Errada, porque não existe esse limite de seis meses como regra para manter o nome do sócio falecido na razão social.
Gabarito: A
Aqui a ideia é simples: sociedade de advogados tem regras próprias para a sua denominação. Ela pode usar o nome de sócio ou sócios, e a manutenção do nome de quem faleceu não acontece por “automático”, como se fosse um apelido eterno da firma.

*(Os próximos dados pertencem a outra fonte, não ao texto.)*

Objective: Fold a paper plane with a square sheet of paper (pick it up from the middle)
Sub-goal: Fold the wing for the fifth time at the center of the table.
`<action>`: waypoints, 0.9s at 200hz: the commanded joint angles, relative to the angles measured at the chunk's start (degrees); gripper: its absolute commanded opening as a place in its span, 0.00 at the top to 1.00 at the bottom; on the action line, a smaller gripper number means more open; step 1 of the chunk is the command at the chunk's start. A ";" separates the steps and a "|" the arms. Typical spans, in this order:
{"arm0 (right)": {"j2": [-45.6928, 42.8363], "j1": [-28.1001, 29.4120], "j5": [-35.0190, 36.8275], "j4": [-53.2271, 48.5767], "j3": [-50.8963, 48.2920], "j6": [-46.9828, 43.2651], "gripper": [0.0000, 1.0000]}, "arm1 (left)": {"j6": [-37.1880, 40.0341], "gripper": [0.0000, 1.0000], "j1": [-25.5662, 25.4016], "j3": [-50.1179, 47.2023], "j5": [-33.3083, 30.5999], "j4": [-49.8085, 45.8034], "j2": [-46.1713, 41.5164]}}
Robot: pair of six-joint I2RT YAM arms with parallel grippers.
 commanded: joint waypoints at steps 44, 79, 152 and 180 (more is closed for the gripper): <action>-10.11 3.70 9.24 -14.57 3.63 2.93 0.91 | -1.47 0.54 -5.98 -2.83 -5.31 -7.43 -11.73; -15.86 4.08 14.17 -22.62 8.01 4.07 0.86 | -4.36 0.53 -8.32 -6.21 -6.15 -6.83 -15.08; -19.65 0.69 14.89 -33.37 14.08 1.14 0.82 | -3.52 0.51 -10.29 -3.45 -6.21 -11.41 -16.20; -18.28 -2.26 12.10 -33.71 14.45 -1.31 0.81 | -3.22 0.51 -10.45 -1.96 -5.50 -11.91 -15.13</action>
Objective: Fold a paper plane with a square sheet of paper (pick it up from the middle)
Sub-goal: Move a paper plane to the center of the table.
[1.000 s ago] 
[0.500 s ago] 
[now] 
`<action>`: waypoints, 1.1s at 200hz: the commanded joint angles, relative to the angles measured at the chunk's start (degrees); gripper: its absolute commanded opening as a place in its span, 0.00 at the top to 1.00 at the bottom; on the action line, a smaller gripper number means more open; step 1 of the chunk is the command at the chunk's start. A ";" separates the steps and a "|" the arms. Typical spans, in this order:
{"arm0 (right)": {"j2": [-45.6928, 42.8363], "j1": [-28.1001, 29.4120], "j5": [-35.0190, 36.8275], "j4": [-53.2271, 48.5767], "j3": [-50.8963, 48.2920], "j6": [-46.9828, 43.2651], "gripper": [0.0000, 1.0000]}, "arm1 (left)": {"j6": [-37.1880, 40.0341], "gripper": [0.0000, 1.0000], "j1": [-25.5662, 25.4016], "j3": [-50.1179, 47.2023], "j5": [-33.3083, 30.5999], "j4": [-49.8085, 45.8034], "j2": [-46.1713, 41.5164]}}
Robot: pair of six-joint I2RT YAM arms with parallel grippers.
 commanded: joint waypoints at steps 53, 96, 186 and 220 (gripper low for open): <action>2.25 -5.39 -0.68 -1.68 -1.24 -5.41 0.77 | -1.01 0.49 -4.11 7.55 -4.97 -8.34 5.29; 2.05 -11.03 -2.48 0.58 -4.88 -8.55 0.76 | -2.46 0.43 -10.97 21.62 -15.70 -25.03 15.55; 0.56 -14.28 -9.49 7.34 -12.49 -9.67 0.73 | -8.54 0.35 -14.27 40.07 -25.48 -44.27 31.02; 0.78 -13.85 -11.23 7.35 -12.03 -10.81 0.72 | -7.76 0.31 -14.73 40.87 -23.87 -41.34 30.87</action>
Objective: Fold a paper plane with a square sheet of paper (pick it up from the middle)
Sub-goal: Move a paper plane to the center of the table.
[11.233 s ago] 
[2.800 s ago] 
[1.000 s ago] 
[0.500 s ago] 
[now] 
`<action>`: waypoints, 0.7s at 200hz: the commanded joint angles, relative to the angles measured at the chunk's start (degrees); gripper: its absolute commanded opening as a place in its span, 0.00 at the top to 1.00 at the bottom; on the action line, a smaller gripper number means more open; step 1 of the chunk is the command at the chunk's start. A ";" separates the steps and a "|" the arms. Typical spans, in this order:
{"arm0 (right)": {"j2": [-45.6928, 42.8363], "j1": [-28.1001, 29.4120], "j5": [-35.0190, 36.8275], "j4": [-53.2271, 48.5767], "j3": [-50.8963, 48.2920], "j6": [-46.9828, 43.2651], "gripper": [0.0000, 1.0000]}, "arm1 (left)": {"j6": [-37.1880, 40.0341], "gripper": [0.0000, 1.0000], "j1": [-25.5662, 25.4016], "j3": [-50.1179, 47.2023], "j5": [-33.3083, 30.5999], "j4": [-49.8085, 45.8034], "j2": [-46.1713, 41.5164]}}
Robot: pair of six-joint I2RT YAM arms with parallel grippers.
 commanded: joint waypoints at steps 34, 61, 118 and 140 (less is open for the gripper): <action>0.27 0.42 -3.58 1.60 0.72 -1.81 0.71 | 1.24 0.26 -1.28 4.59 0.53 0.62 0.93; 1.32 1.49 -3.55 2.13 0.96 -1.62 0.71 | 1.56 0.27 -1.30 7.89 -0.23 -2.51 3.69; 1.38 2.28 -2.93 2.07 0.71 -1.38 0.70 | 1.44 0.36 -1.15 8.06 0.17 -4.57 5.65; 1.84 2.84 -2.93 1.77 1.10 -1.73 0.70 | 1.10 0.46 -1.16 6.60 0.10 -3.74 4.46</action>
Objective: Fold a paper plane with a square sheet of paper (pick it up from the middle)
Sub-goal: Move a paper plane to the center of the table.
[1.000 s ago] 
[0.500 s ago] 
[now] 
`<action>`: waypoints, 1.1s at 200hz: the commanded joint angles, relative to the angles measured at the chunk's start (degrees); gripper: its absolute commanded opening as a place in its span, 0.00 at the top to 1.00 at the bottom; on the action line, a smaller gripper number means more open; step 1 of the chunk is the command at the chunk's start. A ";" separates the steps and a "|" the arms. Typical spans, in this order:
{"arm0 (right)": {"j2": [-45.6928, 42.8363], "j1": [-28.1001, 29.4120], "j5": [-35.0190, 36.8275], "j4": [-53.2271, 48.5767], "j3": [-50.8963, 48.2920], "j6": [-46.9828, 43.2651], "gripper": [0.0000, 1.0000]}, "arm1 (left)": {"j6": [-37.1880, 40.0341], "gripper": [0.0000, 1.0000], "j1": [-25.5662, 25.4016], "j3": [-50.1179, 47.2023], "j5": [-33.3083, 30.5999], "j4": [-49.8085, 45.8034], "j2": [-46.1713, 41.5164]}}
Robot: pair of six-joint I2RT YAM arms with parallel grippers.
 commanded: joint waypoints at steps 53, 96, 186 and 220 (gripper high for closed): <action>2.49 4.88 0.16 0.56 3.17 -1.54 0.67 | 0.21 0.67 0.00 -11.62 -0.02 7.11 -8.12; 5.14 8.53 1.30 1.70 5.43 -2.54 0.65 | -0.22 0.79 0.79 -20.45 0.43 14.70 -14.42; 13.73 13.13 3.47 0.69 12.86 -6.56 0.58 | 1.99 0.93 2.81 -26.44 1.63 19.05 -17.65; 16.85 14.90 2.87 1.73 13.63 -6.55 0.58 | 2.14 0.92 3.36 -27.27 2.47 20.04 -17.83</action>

Isso depende de previsão no ato constitutivo da sociedade, justamente para deixar clara a vontade dos sócios e evitar confusão sobre a composição atual do escritório. A lógica da OAB é preservar a identificação profissional e, ao mesmo tempo, impedir que o nome de alguém que já não integra a sociedade continue aparecendo sem autorização expressa. Em outras palavras: morreu o sócio, mas o nome dele pode permanecer na razão social se isso tiver sido ajustado desde o início no contrato social/ato constitutivo. Por isso o gabarito é a letra A. A regra usada pela banca costuma cobrar exatamente essa nuance: não basta o falecimento; é preciso verificar se o ato constitutivo autorizou a manutenção do nome. Sem essa previsão, a permanência não se sustenta. Esse é o tipo de detalhe que a FGV adora colocar como pegadinha elegante.